We hope that these articles do, in particular, provide useful guidance on what to, and what not to, write on pathology request forms. Pathologists much prefer the provision of accurate clinical and endoscopic details: ‘Iron deficiency anaemia. Upper GI endoscopy normal.’ is much more suitable than ‘? HP’. A simple solution to the conundrum of ensuring appropriate clinical details is to enclose/attach a copy of the endoscopy report, which will usually have all the necessary information: presenting symptoms and reason for the procedure, endoscopic findings, therapy and follow-up plans. Indeed, there is evidence from centres, in the UK at least, that this is an ever-increasing practice with the endoscopic report attached to the pathological request form in every case, a policy which we very strongly endorse. Eventually, with electronic requesting and electronic patient records more widespread than they are currently, pathologists’ ability to access such systems may abrogate the need for the currently recommended provision of endoscopy reports.
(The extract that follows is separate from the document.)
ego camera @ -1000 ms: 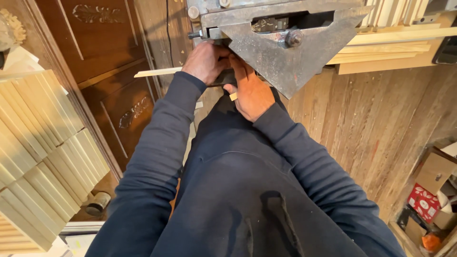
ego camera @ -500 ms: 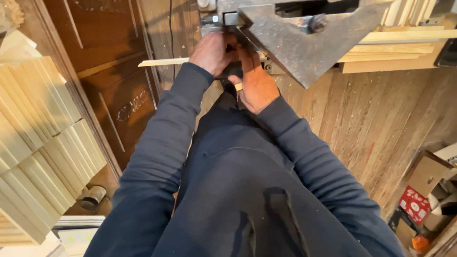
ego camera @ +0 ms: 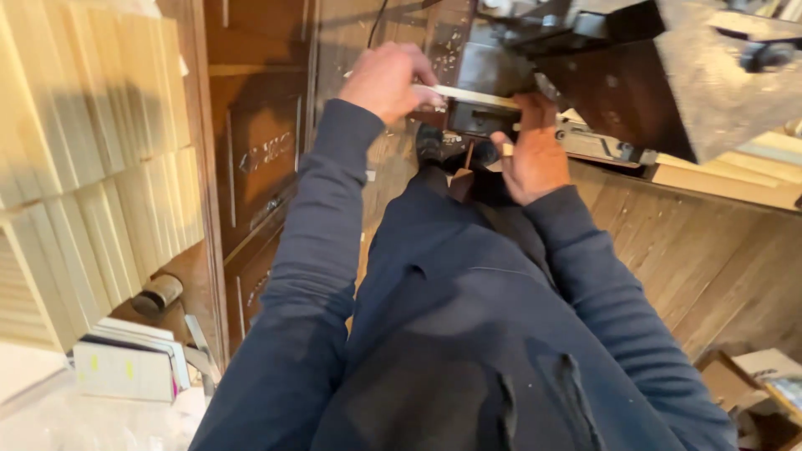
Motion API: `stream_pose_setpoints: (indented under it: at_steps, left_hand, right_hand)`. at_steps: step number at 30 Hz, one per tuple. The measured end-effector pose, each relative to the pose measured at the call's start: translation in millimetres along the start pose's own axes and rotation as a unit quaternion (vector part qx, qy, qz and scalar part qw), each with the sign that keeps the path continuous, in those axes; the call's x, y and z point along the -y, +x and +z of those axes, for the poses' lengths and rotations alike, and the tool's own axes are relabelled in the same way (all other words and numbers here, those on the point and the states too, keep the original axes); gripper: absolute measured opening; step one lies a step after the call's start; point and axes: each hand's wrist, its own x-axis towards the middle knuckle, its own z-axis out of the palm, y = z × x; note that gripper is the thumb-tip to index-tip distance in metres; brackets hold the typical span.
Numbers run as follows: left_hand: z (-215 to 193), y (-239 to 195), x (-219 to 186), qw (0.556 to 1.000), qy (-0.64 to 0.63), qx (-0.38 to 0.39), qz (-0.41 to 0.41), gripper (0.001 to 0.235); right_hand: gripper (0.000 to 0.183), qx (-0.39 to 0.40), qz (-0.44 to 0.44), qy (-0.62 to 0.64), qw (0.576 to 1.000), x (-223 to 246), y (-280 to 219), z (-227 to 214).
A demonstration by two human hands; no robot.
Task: Joining wooden frame molding pieces together using a framing joiner machine.
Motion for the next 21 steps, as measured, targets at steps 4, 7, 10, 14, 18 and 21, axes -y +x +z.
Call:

Endoscopic practice is undergoing a revolution with the development of much more accurate video-endoscopy, magnifying endoscopy and techniques such as chromo-endoscopy, auto-fluorescence imaging and narrow band imaging.11–14 It is likely that these techniques will eventually make redundant random biopsy protocols for diseases such as Barrett's oesophagus and chronic inflammatory bowel disease. This will, eventually, create a much more appropriate directed biopsy practice for the detection of neoplasia complicating these diseases and reduce pathological workload. Furthermore, new developments may eventually abrogate the need for histological assessment in certain situations, perhaps especially for small colorectal polyps.15
We believe that there is an opportunity to rationalise the use of gastrointestinal pathology without compromising the effective management of patients. We recommend that endoscopy teams work with their local pathologists to create and enforce local guidance based on the accompanying articles on endoscopic biopsy practice in Frontline Gastroenterology. While we accept that comprehensive guidance documents such as these make for arduous reading in the immediacy of the endoscopy room, we would encourage the use of schemata for biopsy-taking for routine use in endoscopy departments.
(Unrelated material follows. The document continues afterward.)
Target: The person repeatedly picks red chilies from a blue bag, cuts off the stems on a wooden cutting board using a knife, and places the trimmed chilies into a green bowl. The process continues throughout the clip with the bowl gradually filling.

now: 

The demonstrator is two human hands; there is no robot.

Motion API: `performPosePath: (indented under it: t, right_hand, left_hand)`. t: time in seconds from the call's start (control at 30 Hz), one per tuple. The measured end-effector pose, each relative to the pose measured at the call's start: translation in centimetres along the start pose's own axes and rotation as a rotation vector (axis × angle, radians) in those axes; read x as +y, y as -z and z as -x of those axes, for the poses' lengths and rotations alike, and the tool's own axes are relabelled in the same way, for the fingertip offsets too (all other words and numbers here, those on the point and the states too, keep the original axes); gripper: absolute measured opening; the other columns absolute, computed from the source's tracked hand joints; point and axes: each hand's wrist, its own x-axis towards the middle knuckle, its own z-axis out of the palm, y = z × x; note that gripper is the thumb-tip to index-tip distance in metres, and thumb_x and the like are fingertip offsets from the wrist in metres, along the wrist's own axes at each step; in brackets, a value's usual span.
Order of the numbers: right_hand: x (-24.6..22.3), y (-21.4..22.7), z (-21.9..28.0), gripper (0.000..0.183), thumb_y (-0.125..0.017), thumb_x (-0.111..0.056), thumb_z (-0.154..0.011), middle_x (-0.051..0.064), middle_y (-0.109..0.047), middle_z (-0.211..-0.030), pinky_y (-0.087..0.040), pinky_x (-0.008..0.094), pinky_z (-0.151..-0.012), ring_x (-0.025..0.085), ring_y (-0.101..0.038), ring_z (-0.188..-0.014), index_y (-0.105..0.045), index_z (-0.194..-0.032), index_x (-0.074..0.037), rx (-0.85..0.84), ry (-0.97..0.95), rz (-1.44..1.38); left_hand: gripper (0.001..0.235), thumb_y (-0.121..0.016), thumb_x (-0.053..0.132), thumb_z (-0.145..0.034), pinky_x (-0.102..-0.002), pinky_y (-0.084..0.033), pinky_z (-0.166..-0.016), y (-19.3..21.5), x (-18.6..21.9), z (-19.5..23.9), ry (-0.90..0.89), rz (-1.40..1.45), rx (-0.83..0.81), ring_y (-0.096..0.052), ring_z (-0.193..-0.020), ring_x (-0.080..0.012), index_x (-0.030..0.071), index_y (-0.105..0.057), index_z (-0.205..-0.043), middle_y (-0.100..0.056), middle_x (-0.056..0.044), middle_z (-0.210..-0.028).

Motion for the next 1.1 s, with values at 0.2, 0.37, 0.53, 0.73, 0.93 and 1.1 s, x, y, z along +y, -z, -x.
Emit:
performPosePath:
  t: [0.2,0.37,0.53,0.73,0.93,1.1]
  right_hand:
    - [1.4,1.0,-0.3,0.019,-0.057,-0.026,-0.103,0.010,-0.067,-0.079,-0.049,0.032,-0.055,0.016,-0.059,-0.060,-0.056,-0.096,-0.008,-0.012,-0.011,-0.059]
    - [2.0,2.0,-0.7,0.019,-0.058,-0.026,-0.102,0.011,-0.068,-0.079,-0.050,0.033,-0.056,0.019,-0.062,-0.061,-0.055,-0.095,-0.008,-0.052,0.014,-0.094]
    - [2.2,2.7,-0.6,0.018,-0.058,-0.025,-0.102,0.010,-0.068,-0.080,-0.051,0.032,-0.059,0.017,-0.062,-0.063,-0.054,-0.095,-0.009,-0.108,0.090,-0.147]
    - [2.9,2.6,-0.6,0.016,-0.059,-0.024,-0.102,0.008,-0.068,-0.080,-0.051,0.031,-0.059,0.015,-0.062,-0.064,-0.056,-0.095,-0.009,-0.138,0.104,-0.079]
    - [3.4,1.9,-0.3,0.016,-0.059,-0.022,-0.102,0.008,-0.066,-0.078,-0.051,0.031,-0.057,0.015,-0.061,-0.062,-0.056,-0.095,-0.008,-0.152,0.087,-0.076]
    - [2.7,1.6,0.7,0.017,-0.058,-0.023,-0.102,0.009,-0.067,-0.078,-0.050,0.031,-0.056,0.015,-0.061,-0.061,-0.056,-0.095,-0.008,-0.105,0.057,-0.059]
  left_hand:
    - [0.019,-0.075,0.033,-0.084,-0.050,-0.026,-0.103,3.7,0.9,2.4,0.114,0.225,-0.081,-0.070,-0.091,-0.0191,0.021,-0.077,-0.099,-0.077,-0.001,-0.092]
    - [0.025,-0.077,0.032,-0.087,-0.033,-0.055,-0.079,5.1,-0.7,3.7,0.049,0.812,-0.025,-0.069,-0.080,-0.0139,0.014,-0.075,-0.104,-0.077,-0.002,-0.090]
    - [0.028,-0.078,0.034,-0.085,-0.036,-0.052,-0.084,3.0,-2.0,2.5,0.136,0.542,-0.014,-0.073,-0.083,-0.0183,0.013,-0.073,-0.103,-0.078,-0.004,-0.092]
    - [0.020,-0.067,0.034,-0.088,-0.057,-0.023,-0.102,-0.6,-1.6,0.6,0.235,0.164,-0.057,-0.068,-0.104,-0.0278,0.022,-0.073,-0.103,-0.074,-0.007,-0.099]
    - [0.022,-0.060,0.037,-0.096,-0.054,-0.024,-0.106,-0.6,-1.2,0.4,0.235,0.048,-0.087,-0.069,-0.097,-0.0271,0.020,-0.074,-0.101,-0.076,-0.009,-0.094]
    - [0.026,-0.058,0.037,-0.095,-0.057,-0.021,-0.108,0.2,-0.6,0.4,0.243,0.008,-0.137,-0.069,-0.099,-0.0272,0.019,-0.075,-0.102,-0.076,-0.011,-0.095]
This guidance represents, to our knowledge, the first UK-based wide-ranging initiative for endoscopy biopsy practice in the GI tract. In particular, we have provided recommendations for the accurate diagnosis of GI pathology, but it also addresses areas where histological assessment cannot be justified, especially based on relative cost and relative sensitivity and specificity, compared with other diagnostic modalities. In that way, it differs from recently published guidelines in the USA.16 Like those guidelines, our guidance is evidence-based advice that should not be regarded as definitive but can be modified according to local practice and protocols.
With grateful thanks to Dr J I Wyatt and Dr A Cairns for the provision of Table 1.
Competing interests None.
Provenance and peer review Not commissioned; externally peer reviewed.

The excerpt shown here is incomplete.